Тут дьявол разинул пасть и как завопит:

– Этот щеголь с шелковым знаменем! Да если бы он бился в честном бою, а не ударил мне в тыл из засады, еще неизвестно, кто бы сейчас был здесь, а кто бы прохлаждался на небе!

И с первым же звуком этой речи Жан выпрыгнул из дьяволовых уст и давай Бог ноги.

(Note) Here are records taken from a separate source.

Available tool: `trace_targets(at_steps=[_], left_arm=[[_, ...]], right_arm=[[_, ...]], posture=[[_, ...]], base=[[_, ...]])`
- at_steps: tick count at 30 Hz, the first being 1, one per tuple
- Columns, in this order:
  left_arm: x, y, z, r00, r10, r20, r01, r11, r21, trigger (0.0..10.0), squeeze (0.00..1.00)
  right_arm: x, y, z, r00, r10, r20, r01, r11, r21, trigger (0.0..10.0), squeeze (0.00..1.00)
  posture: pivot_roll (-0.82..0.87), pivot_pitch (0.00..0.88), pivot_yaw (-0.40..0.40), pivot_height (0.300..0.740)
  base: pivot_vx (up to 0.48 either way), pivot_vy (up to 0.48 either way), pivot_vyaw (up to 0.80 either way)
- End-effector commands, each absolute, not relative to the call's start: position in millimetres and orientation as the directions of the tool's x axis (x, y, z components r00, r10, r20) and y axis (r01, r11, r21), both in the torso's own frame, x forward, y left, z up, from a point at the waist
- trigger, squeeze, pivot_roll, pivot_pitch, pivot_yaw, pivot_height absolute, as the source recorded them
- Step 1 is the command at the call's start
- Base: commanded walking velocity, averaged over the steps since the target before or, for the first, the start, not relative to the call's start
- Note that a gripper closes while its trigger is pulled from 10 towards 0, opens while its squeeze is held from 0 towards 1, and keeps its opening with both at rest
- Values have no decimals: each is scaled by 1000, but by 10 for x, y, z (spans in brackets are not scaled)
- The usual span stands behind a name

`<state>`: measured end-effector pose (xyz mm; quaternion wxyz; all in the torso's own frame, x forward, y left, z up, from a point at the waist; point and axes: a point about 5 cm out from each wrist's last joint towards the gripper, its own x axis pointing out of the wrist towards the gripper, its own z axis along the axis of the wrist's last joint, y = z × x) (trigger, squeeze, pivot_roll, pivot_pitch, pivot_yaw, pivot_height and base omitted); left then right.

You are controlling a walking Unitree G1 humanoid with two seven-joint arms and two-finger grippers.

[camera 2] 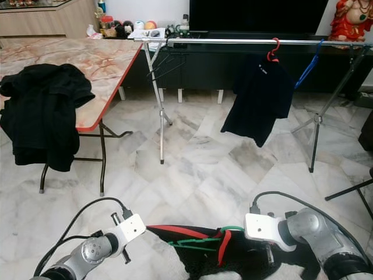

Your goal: Hang hanger

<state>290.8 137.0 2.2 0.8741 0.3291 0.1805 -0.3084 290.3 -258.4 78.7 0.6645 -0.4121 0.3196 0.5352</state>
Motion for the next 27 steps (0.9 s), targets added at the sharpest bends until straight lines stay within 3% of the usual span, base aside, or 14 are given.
trace_targets(at_steps=[1,4,9,16,27], left_arm=[[2853,1586,-55,743,-347,-573,645,600,474,0,0],[2904,1576,5,741,-368,-562,654,588,476,0,0],[2965,1575,84,731,-398,-555,673,556,488,0,0],[3022,1546,171,699,-448,-557,710,526,469,0,0],[3015,1515,168,673,-465,-576,737,486,469,0,0]], right_arm=[[2885,-2769,820,239,366,-899,-971,107,-215,0,0],[2950,-2753,790,311,293,-904,-950,100,-295,0,0],[3052,-2662,804,390,290,-874,-921,110,-375,0,0],[3116,-2547,762,436,290,-852,-900,119,-420,0,0],[3163,-2242,847,424,556,-715,-906,257,-338,0,0]], posture=[[59,90,27,740],[64,91,27,740],[66,93,29,740],[72,93,24,740],[73,91,26,740]], base=[[0,0,0],[0,0,0],[0,0,0],[0,0,0],[0,0,0]])
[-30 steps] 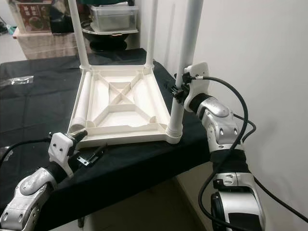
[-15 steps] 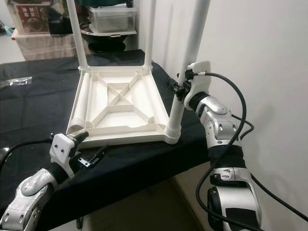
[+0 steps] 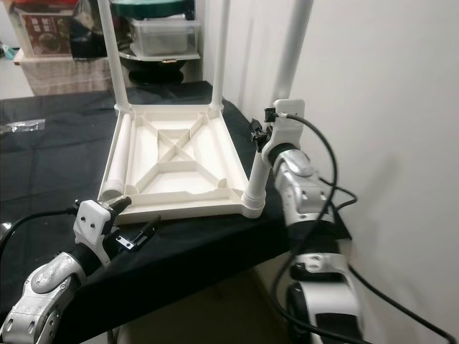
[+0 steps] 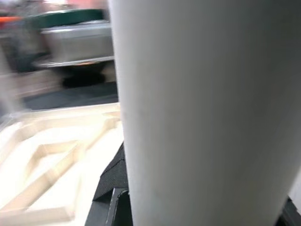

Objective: Building children table

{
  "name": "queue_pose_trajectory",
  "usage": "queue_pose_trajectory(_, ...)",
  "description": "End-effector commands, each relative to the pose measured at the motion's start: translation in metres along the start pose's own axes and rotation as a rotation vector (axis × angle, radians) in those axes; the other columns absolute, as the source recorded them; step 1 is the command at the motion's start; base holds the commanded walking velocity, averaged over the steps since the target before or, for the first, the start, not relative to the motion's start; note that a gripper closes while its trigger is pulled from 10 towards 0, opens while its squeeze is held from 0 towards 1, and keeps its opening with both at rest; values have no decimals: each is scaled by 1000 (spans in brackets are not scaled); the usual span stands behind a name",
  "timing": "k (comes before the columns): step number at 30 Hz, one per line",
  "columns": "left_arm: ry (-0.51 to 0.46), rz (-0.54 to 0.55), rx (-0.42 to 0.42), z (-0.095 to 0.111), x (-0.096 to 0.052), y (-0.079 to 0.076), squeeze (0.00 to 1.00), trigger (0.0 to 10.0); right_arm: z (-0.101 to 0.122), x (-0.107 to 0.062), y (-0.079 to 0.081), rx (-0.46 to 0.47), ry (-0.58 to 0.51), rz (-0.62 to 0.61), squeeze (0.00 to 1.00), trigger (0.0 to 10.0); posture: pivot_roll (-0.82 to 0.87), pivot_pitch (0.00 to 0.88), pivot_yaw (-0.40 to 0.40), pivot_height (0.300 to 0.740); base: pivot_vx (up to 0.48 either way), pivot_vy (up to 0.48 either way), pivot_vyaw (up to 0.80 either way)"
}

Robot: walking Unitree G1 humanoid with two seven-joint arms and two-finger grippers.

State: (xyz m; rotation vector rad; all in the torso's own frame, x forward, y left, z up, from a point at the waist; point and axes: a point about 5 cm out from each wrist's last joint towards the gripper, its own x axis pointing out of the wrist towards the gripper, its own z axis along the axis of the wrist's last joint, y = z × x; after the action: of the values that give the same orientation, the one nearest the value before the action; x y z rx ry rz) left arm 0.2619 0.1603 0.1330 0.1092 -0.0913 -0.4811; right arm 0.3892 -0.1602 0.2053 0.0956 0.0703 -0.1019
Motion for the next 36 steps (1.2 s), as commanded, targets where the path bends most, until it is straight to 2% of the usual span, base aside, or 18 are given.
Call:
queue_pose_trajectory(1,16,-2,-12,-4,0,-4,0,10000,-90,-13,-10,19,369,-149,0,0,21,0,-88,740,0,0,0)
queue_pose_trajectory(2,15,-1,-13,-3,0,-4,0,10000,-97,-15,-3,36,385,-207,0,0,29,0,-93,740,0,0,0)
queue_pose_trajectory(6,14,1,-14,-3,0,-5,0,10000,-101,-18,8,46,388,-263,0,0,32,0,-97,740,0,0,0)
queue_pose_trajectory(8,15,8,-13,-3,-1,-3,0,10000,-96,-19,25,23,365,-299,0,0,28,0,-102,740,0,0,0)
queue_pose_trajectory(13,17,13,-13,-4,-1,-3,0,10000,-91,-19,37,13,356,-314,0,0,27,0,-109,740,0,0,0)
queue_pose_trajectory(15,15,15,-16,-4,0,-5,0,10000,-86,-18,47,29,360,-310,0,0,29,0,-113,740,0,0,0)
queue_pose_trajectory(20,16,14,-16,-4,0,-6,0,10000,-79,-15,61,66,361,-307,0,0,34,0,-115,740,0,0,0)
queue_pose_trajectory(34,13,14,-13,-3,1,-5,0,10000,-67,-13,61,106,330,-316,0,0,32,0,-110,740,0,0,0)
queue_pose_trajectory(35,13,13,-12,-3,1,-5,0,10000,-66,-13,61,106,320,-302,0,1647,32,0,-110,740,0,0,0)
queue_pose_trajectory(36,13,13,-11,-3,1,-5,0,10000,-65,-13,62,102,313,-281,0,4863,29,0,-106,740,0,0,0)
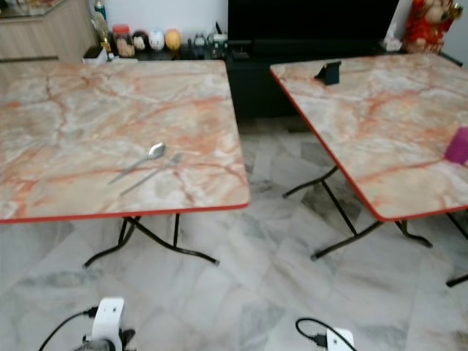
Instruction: Setting the table
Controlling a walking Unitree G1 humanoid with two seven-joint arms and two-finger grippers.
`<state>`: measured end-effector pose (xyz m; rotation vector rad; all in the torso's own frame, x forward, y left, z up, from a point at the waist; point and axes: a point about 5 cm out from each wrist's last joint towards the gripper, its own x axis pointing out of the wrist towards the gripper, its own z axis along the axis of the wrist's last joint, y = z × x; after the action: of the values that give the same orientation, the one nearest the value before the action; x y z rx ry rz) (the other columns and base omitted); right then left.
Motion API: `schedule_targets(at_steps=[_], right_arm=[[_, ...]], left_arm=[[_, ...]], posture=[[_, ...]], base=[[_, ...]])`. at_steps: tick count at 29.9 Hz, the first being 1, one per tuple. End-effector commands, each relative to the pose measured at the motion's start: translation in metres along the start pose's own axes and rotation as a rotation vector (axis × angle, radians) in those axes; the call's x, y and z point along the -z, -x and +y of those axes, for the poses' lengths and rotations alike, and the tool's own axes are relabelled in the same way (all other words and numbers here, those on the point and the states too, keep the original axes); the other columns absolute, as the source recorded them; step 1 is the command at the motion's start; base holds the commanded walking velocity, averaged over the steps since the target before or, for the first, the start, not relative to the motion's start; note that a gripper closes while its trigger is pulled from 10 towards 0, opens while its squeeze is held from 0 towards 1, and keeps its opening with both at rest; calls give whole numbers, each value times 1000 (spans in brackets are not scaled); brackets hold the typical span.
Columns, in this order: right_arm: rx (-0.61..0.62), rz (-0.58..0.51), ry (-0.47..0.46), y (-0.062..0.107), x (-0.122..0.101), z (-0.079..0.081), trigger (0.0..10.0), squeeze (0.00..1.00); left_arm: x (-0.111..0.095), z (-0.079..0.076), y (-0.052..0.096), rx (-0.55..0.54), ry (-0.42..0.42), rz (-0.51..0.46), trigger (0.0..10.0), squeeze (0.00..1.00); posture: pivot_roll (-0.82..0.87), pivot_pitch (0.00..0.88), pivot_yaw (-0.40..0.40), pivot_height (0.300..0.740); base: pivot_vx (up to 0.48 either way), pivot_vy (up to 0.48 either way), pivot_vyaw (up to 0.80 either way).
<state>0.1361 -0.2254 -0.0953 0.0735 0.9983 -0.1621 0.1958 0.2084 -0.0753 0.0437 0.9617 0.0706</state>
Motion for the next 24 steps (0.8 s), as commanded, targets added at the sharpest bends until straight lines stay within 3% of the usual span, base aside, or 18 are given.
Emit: schedule_targets(at_steps=[1, 24], right_arm=[[10, 0, -6, 1, 1, -3, 10000, 0], [5, 5, 17, 1, 3, -3, 10000, 0]], left_arm=[[4, 0, 0, -3, 2, 18, 10000, 0], [4, -1, 0, 2, -13, 19, 10000, 0]], posture=[[-20, 0, -30, 740], [-32, 0, -20, 740]], base=[[0, 315, 0], [0, 316, 0]])
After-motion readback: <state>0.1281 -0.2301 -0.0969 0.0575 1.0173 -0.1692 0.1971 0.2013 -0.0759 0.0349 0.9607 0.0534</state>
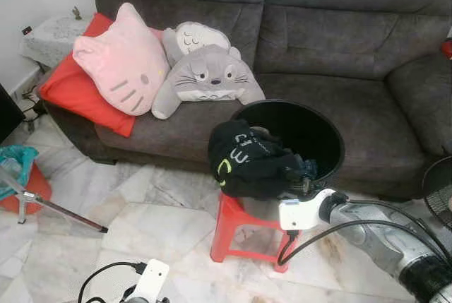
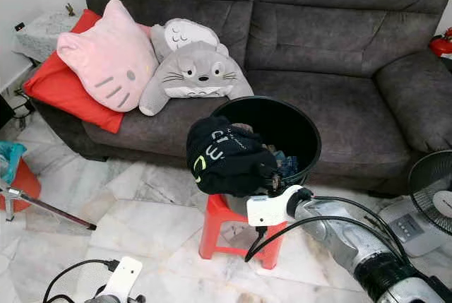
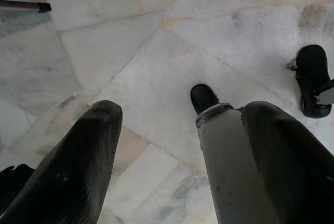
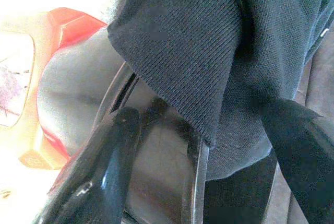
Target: Hang hanger
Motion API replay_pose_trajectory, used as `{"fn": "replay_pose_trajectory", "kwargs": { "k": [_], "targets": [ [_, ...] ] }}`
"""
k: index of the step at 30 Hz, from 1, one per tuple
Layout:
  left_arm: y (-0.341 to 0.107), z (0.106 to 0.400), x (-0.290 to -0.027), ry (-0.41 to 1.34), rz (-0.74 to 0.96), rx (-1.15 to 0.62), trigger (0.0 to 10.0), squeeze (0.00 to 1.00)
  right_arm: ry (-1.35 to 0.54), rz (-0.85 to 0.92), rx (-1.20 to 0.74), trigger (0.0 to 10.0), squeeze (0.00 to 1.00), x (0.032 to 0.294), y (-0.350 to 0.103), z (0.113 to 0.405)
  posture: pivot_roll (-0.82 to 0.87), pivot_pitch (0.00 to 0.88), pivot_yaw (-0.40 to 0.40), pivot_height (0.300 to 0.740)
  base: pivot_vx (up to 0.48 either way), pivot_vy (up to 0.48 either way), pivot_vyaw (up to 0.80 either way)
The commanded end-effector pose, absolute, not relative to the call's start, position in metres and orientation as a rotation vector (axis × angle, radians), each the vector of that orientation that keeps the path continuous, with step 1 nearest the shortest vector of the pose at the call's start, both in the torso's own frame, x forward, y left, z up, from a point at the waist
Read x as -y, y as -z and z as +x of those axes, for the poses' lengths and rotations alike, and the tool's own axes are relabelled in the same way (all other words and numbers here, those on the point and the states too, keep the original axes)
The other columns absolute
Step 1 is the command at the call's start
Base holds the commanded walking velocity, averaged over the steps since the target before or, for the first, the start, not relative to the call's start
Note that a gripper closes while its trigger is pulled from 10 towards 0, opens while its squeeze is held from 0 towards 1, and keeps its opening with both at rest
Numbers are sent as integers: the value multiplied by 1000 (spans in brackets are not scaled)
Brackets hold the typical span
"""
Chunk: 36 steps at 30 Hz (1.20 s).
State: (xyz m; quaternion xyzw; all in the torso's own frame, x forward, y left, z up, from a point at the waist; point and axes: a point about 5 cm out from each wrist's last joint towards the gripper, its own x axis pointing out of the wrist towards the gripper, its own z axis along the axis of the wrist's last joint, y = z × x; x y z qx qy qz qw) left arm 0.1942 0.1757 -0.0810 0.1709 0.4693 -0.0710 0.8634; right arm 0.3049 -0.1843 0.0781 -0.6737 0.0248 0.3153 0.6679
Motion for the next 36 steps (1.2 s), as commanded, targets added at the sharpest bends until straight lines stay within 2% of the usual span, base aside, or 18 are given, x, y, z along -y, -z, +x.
{"fn": "replay_pose_trajectory", "kwargs": {
  "k": [1,13,24,25,27,28,29,36],
  "targets": [
    [84,187,-177,137,359,-1010,10000,0,-729,-1533,-43,10000,0,182,-77,306,42,68,-26,736,0,0,0],
    [85,187,-178,128,369,-1005,10000,0,-774,-1491,67,10000,0,171,-79,307,44,67,-27,736,0,0,0],
    [85,186,-179,122,374,-1003,10000,0,-781,-1486,84,10000,0,170,-80,308,45,68,-27,736,0,0,0],
    [85,186,-179,121,375,-1003,10000,0,-780,-1486,83,8627,0,170,-79,308,45,68,-26,736,0,0,0],
    [85,186,-179,119,377,-1003,10000,0,-765,-1483,77,2118,0,171,-79,308,47,69,-27,736,0,0,0],
    [85,186,-179,119,377,-1003,10000,0,-765,-1483,77,2118,0,171,-79,308,47,69,-27,736,0,0,0],
    [85,186,-180,117,379,-1003,10000,0,-758,-1485,67,0,0,172,-78,308,47,69,-27,736,0,0,0],
    [85,186,-181,107,390,-1000,10000,0,-741,-1481,64,0,0,173,-77,308,49,70,-24,736,0,0,0]
  ]
}}
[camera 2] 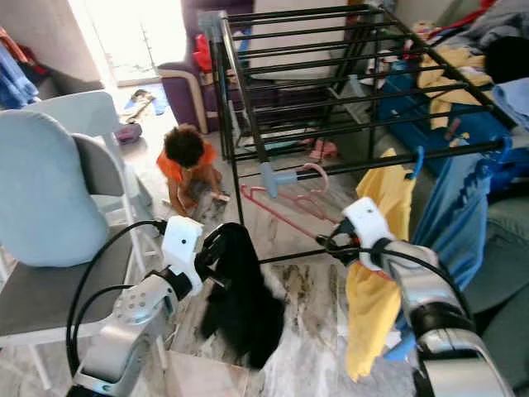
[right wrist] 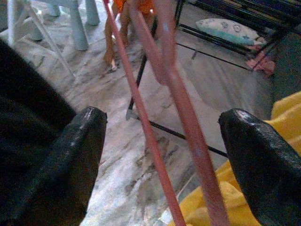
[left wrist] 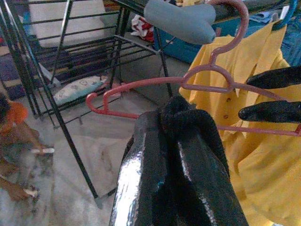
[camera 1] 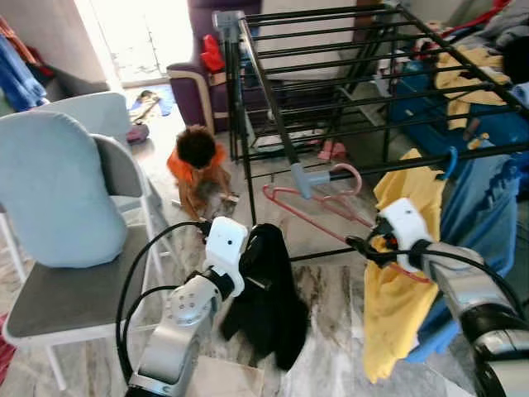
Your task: Hang hanger
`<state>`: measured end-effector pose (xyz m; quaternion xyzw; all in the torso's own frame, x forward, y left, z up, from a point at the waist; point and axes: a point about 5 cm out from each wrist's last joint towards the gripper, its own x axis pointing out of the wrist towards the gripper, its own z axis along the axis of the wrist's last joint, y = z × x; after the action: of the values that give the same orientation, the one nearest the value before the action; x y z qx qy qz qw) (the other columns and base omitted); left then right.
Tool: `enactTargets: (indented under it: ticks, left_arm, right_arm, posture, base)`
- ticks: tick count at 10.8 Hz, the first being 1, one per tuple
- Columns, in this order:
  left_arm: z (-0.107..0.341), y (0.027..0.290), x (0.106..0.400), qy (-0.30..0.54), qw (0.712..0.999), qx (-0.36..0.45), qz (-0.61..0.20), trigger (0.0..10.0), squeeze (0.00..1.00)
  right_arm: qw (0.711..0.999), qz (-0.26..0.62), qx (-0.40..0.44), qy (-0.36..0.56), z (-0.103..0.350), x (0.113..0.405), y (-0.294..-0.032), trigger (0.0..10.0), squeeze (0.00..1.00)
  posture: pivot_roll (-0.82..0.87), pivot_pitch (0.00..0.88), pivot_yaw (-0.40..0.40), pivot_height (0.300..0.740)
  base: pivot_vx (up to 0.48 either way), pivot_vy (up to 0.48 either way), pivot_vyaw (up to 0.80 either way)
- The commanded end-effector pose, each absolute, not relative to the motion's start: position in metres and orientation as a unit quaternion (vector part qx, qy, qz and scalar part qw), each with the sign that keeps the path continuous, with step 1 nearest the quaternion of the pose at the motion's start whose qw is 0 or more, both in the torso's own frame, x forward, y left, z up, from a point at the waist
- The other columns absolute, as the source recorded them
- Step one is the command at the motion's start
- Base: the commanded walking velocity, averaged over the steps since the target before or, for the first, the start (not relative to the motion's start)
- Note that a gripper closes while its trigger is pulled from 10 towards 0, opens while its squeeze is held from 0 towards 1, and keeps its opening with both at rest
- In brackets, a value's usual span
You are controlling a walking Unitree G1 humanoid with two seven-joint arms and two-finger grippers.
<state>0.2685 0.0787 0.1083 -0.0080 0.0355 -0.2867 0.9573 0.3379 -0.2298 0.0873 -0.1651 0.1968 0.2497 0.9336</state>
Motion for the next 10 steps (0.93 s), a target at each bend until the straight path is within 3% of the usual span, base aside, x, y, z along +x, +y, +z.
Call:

Так и я предаюсь этому пороку, хотя знаю, что его плоды обманчивей всех других, и в самом упоении славолюбием нет ни мгновения, когда я не был бы готов посмеяться над самим собой; в моей душе нет уголка, куда бы не проникало это пристрастие, и нет чувства, что не окрашивалось бы в его цвета. Я прилежно собираю слухи о себе, хотя они не доставляют мне ничего, кроме огорчения; я хочу быть на устах у всех, не брезгую словами самого ничтожного человека, к чьему мнению не прислушался бы ни в каком ином случае, и совершаю великое множество вещей лишь потому, что при этом кто-то присутствует. Как Дюгеклен назначал за себя непомерный выкуп, заставляя пленивших его англичан сомневаться в серьезности его намерений, так и я торгуюсь за самого себя с общественным мнением, уходя и возвращаясь, чтобы набить цену, и провожу век в хлопотах ради людей, которые, случись мне завтра бесследно пропасть, не заметят этого.

1

Ведь он был красноречив, неутомим, трудолюбив, сведущ как в военном деле, так и в управлении государством (Corn. Nep.).

2

Возвышенную главу ожесточает горькое облако, и немилосердие застыло в его зловещих чертах (Claud. Rapt. I).

3

Помоги мне обмануть, помоги казаться праведным и непорочным, грехи прикрой ночью, а обманы – облаком (Hor. Epist. I, 16).

4

Неудивительно, ибо он не знал предела в стяжаниях и границ, до которых может возрастать истинное наслаждение (Lucr. De rerum nat. V).

5

Велел увидеть небо и возвести прямой взор к звездам (Ovid. Metam. I).

6

С возвышенным верхом, кому черные облака омкнули змееносную главу, окруженную огнем и дымом; густая грива кроет волосатые плечи, и зеленые змеи лижут ему лицо (Prud. Hamart.).

7

Здесь обнаруживается ужасная пещера и отдушины свирепого Дита, и, темные, ужасным испарением дышат (Virg. Aen.VII).

8

Бледные тени без тела и костей (Ovid. Metam. IV).

9

Там широко простирается стоячая пучина без какой-либо твари и илистые озера (Sil.Ital. Pun. XIII).

10

Устрашена великими чудесами (Virg. Aen. III).